Whether baiting makes it easier to kill a deer than by legal means is a matter of debate. What is clear is that the people who are willing to risk arrest by placing bait near their deer stand think it does. But another explanation may be that they either have no knowledge of legal hunting methods or lack the confidence to use them.
Because once law-abiding hunters will refuse to give up baiting, even when they risk arrest and serious legal consequences, some wildlife officials refer to it as an addiction. Perhaps it is. At the very least, it is example of behavior where someone places their own satisfaction above all else.

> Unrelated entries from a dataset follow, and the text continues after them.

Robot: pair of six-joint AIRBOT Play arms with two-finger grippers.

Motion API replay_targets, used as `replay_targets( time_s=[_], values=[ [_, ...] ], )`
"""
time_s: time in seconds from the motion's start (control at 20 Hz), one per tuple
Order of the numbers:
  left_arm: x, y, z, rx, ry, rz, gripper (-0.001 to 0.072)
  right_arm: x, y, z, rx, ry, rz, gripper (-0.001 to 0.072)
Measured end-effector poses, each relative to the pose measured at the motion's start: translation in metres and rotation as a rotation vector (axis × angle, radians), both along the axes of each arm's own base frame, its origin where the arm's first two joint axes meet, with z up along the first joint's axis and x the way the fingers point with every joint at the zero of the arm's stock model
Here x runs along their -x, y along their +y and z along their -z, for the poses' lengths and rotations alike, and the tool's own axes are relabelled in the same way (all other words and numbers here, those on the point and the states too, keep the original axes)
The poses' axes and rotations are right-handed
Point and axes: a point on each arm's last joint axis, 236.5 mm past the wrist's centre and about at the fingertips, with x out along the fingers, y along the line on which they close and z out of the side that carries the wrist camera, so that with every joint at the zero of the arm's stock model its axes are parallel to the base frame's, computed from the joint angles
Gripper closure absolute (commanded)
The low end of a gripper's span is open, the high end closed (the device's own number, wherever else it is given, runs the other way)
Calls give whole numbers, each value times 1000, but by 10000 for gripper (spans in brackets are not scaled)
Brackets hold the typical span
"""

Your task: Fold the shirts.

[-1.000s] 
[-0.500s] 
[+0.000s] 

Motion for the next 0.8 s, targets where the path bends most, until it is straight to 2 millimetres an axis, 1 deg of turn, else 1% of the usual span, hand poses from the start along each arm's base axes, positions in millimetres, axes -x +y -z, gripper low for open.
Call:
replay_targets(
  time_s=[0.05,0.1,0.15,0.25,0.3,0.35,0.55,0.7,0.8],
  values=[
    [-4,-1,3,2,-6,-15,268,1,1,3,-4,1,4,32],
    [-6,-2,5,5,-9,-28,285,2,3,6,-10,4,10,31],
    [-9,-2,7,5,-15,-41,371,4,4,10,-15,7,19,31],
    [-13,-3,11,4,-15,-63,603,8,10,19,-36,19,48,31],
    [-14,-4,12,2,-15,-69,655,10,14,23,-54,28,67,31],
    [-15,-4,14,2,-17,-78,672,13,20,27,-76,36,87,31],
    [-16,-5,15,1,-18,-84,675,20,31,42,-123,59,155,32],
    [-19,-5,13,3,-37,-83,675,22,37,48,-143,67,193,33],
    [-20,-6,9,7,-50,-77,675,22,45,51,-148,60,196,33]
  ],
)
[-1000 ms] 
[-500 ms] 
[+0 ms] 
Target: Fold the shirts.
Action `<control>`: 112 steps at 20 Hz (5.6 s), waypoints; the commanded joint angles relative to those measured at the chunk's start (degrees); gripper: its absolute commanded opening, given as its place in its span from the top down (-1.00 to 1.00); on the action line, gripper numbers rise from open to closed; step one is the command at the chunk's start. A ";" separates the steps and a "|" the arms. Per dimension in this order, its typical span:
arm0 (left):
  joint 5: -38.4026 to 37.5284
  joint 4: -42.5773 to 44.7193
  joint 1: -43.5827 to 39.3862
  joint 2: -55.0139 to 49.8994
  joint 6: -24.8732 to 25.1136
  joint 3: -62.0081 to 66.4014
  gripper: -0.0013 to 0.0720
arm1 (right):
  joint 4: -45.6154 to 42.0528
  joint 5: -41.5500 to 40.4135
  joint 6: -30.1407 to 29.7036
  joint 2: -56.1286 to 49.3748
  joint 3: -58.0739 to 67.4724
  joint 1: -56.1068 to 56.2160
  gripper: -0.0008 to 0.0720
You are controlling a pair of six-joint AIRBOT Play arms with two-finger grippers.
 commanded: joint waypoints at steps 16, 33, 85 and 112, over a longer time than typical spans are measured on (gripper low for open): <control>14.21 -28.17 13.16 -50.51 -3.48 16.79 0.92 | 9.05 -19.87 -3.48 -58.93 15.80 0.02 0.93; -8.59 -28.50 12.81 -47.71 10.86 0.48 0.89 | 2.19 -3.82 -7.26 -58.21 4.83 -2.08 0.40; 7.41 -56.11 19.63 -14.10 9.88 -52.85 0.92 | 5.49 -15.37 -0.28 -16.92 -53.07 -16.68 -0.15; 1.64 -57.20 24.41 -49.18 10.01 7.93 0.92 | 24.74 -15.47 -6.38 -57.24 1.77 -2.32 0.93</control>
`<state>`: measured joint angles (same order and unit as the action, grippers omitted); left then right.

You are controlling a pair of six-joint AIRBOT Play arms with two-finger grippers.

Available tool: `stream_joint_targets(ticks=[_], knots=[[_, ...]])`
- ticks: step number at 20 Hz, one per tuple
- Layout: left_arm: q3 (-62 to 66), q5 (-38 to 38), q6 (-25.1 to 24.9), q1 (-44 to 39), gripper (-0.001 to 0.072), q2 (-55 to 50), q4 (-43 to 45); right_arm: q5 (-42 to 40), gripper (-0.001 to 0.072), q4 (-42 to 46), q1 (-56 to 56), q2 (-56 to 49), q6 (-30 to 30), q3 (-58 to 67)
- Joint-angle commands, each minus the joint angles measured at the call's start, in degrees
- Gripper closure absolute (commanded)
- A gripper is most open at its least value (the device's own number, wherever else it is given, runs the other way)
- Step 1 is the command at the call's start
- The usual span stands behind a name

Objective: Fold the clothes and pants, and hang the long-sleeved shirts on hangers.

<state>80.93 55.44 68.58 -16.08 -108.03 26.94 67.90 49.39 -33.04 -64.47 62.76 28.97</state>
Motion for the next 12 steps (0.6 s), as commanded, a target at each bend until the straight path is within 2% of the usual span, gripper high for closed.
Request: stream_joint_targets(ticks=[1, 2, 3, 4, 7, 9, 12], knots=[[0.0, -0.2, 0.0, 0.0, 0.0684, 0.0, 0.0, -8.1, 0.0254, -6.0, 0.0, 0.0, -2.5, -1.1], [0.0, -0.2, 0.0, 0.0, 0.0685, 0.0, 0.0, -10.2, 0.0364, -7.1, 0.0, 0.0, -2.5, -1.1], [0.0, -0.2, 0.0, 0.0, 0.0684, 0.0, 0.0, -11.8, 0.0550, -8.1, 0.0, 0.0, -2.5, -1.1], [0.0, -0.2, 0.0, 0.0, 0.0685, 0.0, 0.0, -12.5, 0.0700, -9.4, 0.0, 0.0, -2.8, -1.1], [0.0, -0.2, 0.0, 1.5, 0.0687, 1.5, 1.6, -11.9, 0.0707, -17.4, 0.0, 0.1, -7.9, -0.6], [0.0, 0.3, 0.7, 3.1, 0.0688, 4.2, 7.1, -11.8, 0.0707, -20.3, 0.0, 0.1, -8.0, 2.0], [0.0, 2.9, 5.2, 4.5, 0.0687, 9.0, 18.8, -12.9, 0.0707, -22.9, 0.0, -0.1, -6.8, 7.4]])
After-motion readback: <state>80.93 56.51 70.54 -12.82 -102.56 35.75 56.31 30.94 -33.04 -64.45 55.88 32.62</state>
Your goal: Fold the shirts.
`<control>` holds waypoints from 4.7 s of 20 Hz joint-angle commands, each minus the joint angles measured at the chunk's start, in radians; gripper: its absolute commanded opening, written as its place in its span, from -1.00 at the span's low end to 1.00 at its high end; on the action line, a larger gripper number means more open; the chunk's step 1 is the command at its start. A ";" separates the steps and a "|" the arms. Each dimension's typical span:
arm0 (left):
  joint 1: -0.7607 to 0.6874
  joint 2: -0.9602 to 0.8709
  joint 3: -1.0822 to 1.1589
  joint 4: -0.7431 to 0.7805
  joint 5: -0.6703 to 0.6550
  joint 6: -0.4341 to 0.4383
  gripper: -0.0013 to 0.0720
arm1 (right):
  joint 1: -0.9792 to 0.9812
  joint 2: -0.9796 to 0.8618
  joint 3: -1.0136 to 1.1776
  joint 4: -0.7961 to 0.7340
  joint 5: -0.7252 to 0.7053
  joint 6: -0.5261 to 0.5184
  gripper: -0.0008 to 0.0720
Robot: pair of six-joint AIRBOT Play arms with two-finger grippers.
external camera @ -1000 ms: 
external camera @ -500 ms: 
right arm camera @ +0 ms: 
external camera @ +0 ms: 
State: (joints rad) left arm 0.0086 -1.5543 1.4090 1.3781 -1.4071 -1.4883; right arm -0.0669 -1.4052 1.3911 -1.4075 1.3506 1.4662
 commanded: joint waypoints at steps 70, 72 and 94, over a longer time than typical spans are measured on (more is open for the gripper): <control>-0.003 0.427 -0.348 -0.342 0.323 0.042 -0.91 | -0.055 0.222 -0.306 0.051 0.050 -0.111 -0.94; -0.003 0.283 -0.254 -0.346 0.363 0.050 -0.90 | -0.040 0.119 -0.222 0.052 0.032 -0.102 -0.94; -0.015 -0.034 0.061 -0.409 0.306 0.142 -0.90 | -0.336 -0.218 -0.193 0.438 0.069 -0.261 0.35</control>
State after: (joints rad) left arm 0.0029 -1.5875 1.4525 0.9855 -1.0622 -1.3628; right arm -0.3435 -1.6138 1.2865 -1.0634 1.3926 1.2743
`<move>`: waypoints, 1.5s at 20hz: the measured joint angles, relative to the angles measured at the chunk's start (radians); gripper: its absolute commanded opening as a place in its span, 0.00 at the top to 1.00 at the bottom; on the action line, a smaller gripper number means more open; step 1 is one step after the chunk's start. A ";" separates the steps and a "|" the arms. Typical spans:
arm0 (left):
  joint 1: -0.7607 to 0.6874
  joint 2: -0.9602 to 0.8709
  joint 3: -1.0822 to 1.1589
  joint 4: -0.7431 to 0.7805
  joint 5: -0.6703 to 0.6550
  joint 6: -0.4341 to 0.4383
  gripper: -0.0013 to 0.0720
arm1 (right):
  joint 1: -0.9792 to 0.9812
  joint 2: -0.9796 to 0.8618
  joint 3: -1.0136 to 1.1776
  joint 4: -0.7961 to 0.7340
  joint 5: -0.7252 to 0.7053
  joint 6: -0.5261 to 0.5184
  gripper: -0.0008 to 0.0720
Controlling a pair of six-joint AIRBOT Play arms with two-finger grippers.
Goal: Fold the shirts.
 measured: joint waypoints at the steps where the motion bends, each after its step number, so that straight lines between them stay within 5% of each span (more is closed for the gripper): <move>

A baiter not only takes a chance with encountering law enforcement, but they are willing to diminish the hunting opportunities of other hunters by disrupting natural deer movements and chance the spread of deer diseases by encouraging the animals to congregate at a bait.
In light of what we’ve learned about Chronic Wasting Disease, the latter is a chance no responsible person should take. We know CWD is spread by close contact among deer and that it is always fatal. We’ve also seen, from the grim experience of Wyoming and Wisconsin, that once CWD takes hold in a local or regional deer population, it infects a significant percentage of the animals. We are learning, in light of new research, that CWD can be transmitted to other species that eat infected meat, possibly including humans.
While I do my best to avoid such situations, I recently got into a Facebook discussion with an Ontario hunter on the topic of baiting. Immediately north of the Minnesota border, baiting, which is legal there, seems to have caught on in a big way in recent years. Not only are hunters dumping apples by their stands, but some are even using timed feeders, which are set to broadcast bait when the timer goes off. At least one new hunter of my acquaintance, following the lead of informal hunting mentors, has taken to hunting over an apple pile as the preferred way to kill a deer.
The Facebook discussion followed a predictable path. I was told hunters in agricultural areas hunt over thousands of acres of bait called cornfields. Because farmland deer are far more numerous than whitetails in the North, northern hunters have a tougher seeing deer and thus filling their tag. I also was told that CWD doesn’t exist in northwestern Ontario and that it is primarily spread via deer farming, rather than wild animals attracted to bait piles.
All of those statements are true, but a basic fact of baiting remains. Once they start baiting, many, if not most, hunters start to rely on it as their primary method to shoot a deer. Baiting is also passed on to hunters new to the fold, doing them, and the future of deer hunting, a great disservice. You don’t need to know much about the ways of whitetails or hunting to shoot one at a bait pile. Sadly, you may never develop the passion for the hunt and for wildlife conservation, that has defined hunters for more than a century. And that is really too bad.